(Beginning of Data to examine)

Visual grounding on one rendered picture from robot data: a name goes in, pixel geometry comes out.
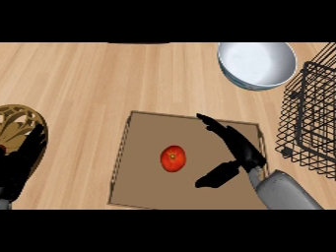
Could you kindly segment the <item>red tomato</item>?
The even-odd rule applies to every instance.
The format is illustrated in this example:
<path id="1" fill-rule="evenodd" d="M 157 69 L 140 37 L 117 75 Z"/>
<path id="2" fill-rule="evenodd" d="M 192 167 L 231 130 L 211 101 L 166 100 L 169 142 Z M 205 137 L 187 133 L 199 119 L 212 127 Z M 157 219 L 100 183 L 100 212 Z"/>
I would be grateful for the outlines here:
<path id="1" fill-rule="evenodd" d="M 178 172 L 187 162 L 186 151 L 180 146 L 168 147 L 160 154 L 160 164 L 168 172 Z"/>

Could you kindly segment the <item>gold ornate openwork bowl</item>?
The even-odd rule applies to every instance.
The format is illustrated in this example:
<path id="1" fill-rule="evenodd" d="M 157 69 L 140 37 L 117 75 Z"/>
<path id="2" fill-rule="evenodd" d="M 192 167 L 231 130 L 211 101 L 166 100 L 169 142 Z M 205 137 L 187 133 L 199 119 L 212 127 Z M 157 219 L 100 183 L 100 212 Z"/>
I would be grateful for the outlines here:
<path id="1" fill-rule="evenodd" d="M 9 154 L 21 147 L 26 138 L 39 124 L 43 126 L 45 139 L 48 143 L 48 125 L 43 116 L 24 105 L 0 105 L 0 148 L 5 151 L 5 154 Z M 40 165 L 45 149 L 35 167 L 32 168 L 30 177 Z"/>

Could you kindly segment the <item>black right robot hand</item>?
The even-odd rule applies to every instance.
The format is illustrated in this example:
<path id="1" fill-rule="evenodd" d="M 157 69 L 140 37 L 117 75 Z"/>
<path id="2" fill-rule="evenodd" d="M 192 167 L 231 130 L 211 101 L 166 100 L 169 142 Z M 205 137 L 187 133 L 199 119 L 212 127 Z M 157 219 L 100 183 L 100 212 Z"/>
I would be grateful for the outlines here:
<path id="1" fill-rule="evenodd" d="M 261 152 L 242 135 L 242 133 L 231 127 L 223 126 L 215 119 L 203 114 L 197 114 L 203 123 L 208 125 L 208 130 L 215 132 L 221 137 L 229 150 L 234 156 L 234 160 L 224 162 L 196 182 L 196 187 L 218 188 L 237 174 L 239 168 L 243 168 L 251 184 L 258 187 L 261 183 L 260 172 L 267 164 Z"/>

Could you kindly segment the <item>brown flat tray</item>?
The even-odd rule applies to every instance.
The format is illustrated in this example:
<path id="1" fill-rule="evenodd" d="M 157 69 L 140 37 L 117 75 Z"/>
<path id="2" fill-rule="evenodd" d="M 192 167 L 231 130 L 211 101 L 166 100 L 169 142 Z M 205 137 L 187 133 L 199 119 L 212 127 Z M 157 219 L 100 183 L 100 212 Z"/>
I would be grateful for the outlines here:
<path id="1" fill-rule="evenodd" d="M 184 167 L 175 172 L 160 163 L 160 155 L 172 146 L 186 153 Z M 146 209 L 263 210 L 266 205 L 245 172 L 218 188 L 196 186 L 231 160 L 223 139 L 199 118 L 135 111 L 126 120 L 110 203 Z"/>

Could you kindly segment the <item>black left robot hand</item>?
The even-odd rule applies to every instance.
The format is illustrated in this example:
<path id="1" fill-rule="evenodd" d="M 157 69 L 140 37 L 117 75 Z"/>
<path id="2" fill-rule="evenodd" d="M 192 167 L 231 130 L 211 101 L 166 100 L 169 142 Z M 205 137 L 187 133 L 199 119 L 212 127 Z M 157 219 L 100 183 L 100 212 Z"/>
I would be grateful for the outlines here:
<path id="1" fill-rule="evenodd" d="M 39 124 L 14 152 L 5 154 L 0 148 L 0 201 L 12 203 L 20 198 L 45 147 L 43 126 Z"/>

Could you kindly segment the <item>white and blue bowl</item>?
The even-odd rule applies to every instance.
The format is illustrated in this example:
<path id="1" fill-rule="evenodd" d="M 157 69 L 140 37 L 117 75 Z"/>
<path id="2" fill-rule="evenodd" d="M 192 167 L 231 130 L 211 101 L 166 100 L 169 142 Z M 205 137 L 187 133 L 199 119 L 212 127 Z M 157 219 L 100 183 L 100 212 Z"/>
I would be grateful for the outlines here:
<path id="1" fill-rule="evenodd" d="M 221 42 L 217 60 L 227 80 L 255 92 L 277 88 L 297 70 L 295 51 L 286 42 Z"/>

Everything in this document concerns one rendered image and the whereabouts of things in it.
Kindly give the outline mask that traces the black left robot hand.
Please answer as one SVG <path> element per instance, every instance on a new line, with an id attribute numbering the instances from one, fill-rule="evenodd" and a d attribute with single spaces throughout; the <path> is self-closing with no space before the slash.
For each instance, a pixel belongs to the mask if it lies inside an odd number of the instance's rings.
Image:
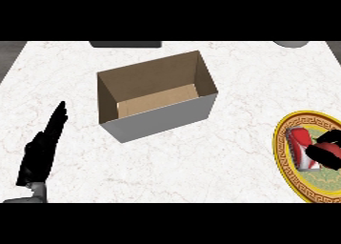
<path id="1" fill-rule="evenodd" d="M 66 102 L 61 102 L 49 118 L 46 128 L 38 132 L 24 147 L 24 156 L 16 184 L 45 183 L 51 173 L 57 144 L 69 120 Z"/>

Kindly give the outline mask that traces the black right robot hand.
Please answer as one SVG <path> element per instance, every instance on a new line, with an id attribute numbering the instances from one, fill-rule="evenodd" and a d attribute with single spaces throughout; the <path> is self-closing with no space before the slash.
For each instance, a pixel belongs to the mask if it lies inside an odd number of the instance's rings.
<path id="1" fill-rule="evenodd" d="M 341 131 L 332 130 L 326 132 L 319 138 L 319 143 L 332 143 L 341 148 Z M 325 149 L 319 148 L 316 145 L 310 145 L 306 149 L 306 154 L 316 160 L 323 166 L 334 170 L 341 169 L 341 158 Z"/>

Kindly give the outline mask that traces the red bell pepper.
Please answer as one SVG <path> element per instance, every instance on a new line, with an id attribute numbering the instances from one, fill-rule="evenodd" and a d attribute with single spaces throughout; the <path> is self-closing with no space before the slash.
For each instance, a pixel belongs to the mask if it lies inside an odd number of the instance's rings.
<path id="1" fill-rule="evenodd" d="M 326 150 L 328 152 L 334 153 L 334 155 L 341 158 L 341 147 L 335 143 L 318 143 L 316 147 Z"/>

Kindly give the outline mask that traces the yellow patterned plate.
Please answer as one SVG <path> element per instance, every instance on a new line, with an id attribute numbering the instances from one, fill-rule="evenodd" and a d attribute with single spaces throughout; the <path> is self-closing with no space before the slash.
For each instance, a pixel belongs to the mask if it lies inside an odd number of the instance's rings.
<path id="1" fill-rule="evenodd" d="M 306 202 L 341 203 L 341 170 L 335 171 L 316 164 L 310 171 L 301 171 L 295 166 L 295 141 L 303 145 L 315 144 L 329 130 L 341 130 L 337 118 L 322 112 L 298 111 L 284 117 L 273 133 L 279 171 Z"/>

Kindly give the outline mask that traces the open cardboard box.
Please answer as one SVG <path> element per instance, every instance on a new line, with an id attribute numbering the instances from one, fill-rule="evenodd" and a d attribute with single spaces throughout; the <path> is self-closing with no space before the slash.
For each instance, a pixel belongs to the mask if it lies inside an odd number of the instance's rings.
<path id="1" fill-rule="evenodd" d="M 204 120 L 217 94 L 198 51 L 101 71 L 100 125 L 126 143 Z"/>

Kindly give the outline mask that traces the red and white can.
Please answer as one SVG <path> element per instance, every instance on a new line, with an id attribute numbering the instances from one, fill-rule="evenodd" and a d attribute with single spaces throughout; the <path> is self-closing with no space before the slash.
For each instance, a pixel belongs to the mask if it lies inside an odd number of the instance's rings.
<path id="1" fill-rule="evenodd" d="M 287 139 L 293 153 L 294 166 L 300 172 L 316 172 L 322 167 L 307 153 L 306 149 L 313 144 L 309 131 L 303 127 L 287 129 Z"/>

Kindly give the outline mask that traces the pale grey round object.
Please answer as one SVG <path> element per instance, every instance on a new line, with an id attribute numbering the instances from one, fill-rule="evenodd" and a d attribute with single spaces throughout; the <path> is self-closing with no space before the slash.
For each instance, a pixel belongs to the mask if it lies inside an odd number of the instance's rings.
<path id="1" fill-rule="evenodd" d="M 304 47 L 310 41 L 273 41 L 279 46 L 285 48 L 301 48 Z"/>

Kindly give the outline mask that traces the dark grey flat object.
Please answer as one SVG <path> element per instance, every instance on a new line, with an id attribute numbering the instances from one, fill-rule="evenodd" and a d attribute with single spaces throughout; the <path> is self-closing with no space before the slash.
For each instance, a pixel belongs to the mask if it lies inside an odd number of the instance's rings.
<path id="1" fill-rule="evenodd" d="M 161 48 L 163 41 L 89 41 L 94 48 Z"/>

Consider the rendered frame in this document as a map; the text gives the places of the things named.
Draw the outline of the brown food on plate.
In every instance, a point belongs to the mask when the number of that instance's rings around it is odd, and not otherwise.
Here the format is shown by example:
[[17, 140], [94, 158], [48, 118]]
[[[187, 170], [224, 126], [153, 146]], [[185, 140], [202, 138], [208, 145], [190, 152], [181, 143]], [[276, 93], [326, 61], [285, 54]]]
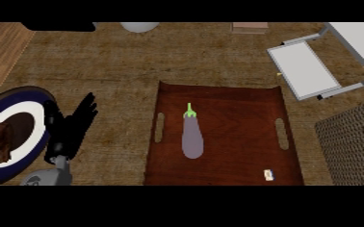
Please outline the brown food on plate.
[[0, 123], [0, 163], [5, 163], [11, 158], [14, 145], [14, 128], [6, 122]]

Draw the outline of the white round bowl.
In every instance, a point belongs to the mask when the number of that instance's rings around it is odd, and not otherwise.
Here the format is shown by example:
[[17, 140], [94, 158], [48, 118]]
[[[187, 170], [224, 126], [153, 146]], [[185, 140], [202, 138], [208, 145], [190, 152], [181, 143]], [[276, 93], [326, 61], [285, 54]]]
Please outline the white round bowl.
[[123, 22], [125, 29], [134, 33], [147, 33], [154, 30], [160, 23], [159, 22]]

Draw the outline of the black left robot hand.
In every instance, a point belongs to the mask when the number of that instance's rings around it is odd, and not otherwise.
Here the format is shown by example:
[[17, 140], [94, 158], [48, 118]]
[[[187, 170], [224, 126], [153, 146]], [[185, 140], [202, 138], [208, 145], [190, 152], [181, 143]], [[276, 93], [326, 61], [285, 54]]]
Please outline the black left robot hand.
[[48, 100], [45, 107], [45, 125], [51, 134], [45, 161], [55, 164], [55, 158], [64, 156], [73, 160], [98, 114], [95, 96], [92, 93], [85, 97], [74, 113], [63, 115], [57, 102]]

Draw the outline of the purple eggplant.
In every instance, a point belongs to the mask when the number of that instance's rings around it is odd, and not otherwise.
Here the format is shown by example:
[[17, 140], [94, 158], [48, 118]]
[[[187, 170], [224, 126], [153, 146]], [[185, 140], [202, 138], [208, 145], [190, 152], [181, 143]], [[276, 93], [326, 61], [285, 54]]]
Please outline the purple eggplant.
[[187, 104], [182, 129], [182, 152], [188, 159], [197, 159], [203, 154], [203, 136], [200, 131], [199, 115], [193, 104]]

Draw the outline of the pale brown box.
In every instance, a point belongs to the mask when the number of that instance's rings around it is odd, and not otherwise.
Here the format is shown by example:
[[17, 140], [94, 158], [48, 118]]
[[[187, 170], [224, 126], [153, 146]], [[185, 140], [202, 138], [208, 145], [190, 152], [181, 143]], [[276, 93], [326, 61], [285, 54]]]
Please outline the pale brown box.
[[234, 22], [233, 33], [248, 35], [264, 35], [270, 30], [267, 22]]

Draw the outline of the black appliance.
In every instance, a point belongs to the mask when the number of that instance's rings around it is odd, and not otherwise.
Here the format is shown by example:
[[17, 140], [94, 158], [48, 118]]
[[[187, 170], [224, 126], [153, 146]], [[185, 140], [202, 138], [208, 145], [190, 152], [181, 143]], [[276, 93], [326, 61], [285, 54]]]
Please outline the black appliance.
[[94, 32], [97, 29], [92, 22], [82, 22], [82, 23], [23, 22], [23, 25], [31, 31]]

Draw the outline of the brown wooden board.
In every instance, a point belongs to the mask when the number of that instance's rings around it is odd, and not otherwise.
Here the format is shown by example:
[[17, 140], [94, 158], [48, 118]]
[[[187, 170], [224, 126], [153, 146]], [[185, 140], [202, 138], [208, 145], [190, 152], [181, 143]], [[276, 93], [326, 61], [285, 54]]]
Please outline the brown wooden board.
[[29, 30], [20, 22], [0, 22], [0, 86], [8, 79], [34, 34], [36, 32]]

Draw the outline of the blue and white plate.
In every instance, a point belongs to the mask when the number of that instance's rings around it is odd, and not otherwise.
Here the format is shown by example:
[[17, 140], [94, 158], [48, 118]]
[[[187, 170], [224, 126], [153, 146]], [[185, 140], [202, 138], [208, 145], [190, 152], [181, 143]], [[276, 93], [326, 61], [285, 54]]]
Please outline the blue and white plate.
[[12, 180], [37, 159], [48, 141], [45, 107], [52, 94], [39, 87], [20, 87], [0, 93], [0, 123], [14, 131], [11, 159], [0, 163], [0, 184]]

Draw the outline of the dark woven wicker basket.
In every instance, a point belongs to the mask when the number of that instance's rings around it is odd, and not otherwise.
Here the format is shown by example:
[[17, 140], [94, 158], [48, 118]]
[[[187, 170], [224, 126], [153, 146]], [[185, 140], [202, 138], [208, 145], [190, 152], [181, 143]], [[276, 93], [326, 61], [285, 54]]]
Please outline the dark woven wicker basket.
[[364, 186], [364, 105], [314, 125], [336, 186]]

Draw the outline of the brown wooden tray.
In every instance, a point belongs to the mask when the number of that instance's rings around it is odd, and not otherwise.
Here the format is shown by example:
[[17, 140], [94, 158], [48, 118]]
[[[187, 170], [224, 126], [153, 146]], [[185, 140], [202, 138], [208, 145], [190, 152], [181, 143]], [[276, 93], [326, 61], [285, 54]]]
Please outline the brown wooden tray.
[[[203, 154], [182, 152], [187, 104], [199, 115]], [[287, 119], [282, 88], [215, 88], [160, 84], [156, 114], [163, 138], [153, 139], [147, 185], [298, 186], [304, 183], [296, 148], [282, 148], [276, 122]], [[265, 180], [271, 169], [274, 181]]]

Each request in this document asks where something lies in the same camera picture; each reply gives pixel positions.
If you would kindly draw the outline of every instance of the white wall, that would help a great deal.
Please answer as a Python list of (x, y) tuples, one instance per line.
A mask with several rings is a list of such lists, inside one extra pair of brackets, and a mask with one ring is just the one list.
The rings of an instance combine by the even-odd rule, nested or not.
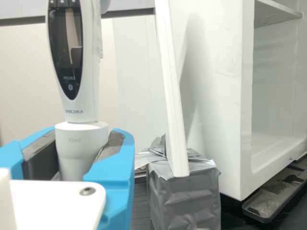
[[(118, 126), (112, 20), (102, 20), (100, 119)], [(0, 145), (64, 120), (45, 24), (0, 27)]]
[(292, 136), (298, 22), (255, 30), (253, 131)]
[(136, 152), (167, 129), (165, 93), (154, 16), (113, 19), (120, 126)]

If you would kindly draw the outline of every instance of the metal screw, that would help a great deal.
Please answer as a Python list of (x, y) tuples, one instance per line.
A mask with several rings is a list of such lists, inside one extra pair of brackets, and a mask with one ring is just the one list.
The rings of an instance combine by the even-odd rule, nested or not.
[(95, 192), (96, 192), (96, 189), (94, 189), (92, 187), (87, 187), (87, 188), (84, 188), (80, 191), (80, 195), (90, 196), (90, 195), (94, 194)]

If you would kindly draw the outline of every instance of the beige wall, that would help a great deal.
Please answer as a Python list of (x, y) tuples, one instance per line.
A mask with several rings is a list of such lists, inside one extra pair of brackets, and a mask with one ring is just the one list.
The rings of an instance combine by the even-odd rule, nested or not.
[[(100, 119), (118, 126), (112, 20), (102, 20)], [(0, 27), (0, 145), (64, 120), (45, 24)]]

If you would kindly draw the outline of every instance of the white plastic plate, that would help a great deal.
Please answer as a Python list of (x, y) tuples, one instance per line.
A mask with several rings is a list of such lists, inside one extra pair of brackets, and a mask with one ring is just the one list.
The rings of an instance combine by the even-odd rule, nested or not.
[(189, 176), (189, 164), (176, 70), (169, 0), (155, 0), (155, 16), (168, 121), (166, 153), (174, 176), (185, 177)]
[(97, 229), (106, 203), (101, 185), (15, 180), (10, 184), (18, 230)]

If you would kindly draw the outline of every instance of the white shelf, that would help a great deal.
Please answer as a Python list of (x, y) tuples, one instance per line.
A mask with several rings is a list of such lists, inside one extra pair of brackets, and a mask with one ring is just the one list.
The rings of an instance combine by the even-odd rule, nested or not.
[(278, 165), (277, 159), (282, 156), (295, 155), (300, 151), (296, 148), (303, 146), (306, 141), (304, 136), (274, 136), (265, 133), (252, 133), (251, 169), (253, 173), (261, 171), (269, 165)]
[(255, 0), (255, 28), (301, 19), (303, 14), (272, 0)]

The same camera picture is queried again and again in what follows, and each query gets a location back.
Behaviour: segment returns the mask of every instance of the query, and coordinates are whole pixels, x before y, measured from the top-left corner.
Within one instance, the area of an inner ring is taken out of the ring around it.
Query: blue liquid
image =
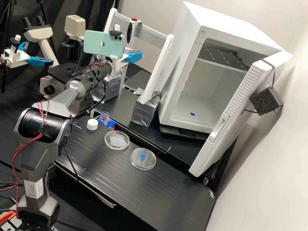
[[[109,129],[112,130],[112,131],[115,129],[116,123],[115,123],[112,119],[109,119],[109,121],[108,121],[107,123],[101,121],[100,118],[98,118],[97,121],[98,121],[101,125],[103,125],[103,126],[109,128]]]

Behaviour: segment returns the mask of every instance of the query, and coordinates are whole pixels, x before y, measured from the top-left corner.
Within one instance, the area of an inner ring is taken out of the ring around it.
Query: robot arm
[[[26,143],[40,133],[43,135],[29,143],[19,154],[21,176],[25,185],[25,195],[18,203],[18,217],[23,224],[20,230],[33,227],[52,226],[59,214],[58,202],[47,195],[43,176],[48,165],[61,155],[72,130],[70,107],[77,99],[86,97],[91,89],[112,71],[108,61],[98,61],[67,82],[65,90],[49,101],[49,110],[44,124],[38,105],[34,104],[22,112],[14,133],[18,146]],[[42,102],[44,109],[48,102]]]

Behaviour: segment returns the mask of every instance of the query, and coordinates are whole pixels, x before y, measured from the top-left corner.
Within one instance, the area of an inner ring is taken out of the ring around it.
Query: black backdrop
[[[59,63],[69,62],[67,59],[67,50],[62,48],[60,43],[66,41],[64,32],[64,22],[67,15],[76,14],[86,20],[86,29],[102,31],[107,20],[109,11],[113,5],[113,0],[44,0],[49,24],[53,29],[53,42],[56,48],[56,54]],[[0,1],[0,16],[6,7],[7,1]],[[40,15],[43,18],[40,5],[36,0],[17,0],[14,7],[13,21],[10,36],[21,35],[21,42],[26,41],[22,34],[24,24],[22,18],[27,16],[32,26],[37,25],[35,17]],[[1,34],[2,51],[5,47],[5,35]],[[43,57],[37,43],[30,43],[27,53],[31,56]],[[90,60],[89,56],[83,56],[81,65],[86,65]],[[7,73],[6,91],[10,91],[21,86],[31,85],[38,91],[39,79],[47,75],[47,67],[36,67],[25,65],[14,69],[9,69]]]

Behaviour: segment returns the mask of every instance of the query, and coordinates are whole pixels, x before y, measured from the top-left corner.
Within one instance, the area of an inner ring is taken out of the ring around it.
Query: white wall
[[[188,2],[218,11],[245,21],[261,29],[288,52],[296,47],[296,38],[303,35],[308,22],[306,0],[188,0]],[[162,33],[172,33],[182,0],[121,0],[119,12],[137,17],[145,25]],[[160,50],[137,40],[136,50],[143,50],[137,64],[152,72]]]
[[[279,120],[262,129],[250,119],[239,136],[238,155],[232,154],[207,231],[308,230],[308,42],[302,46]],[[277,118],[269,119],[266,124]]]
[[[122,0],[120,12],[168,34],[181,2]],[[247,121],[226,168],[207,231],[308,230],[308,1],[189,2],[251,22],[294,55],[275,83],[283,109],[252,115]],[[144,51],[138,64],[152,71],[159,49],[135,44]]]

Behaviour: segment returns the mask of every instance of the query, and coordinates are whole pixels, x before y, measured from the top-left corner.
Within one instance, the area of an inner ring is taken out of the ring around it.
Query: white bottle cap
[[[15,40],[20,41],[21,36],[20,35],[15,35]]]
[[[114,30],[120,31],[120,29],[121,29],[120,25],[119,24],[115,24],[115,29]]]
[[[98,121],[96,119],[89,119],[88,120],[88,124],[87,124],[87,128],[91,131],[94,131],[97,129],[98,126]]]

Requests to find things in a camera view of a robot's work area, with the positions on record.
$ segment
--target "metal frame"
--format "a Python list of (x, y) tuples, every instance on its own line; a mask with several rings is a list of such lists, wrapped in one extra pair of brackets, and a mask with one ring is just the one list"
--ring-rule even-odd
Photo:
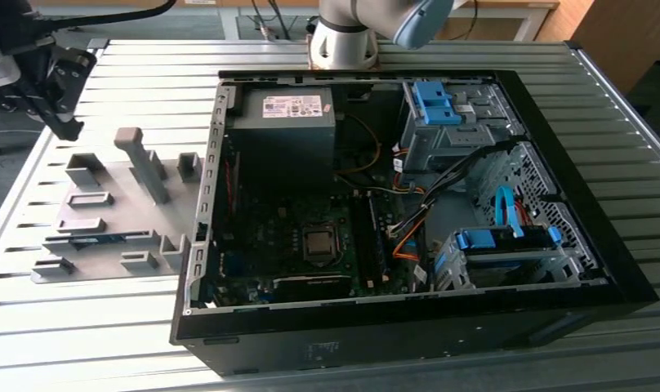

(End of Data to examine)

## Exercise instructions
Reproduce every line from the listing above that holds the word "object".

## Written reply
Kindly give the outline mask that traces the pale grey round object.
Kindly give the outline mask that traces the dark grey flat object.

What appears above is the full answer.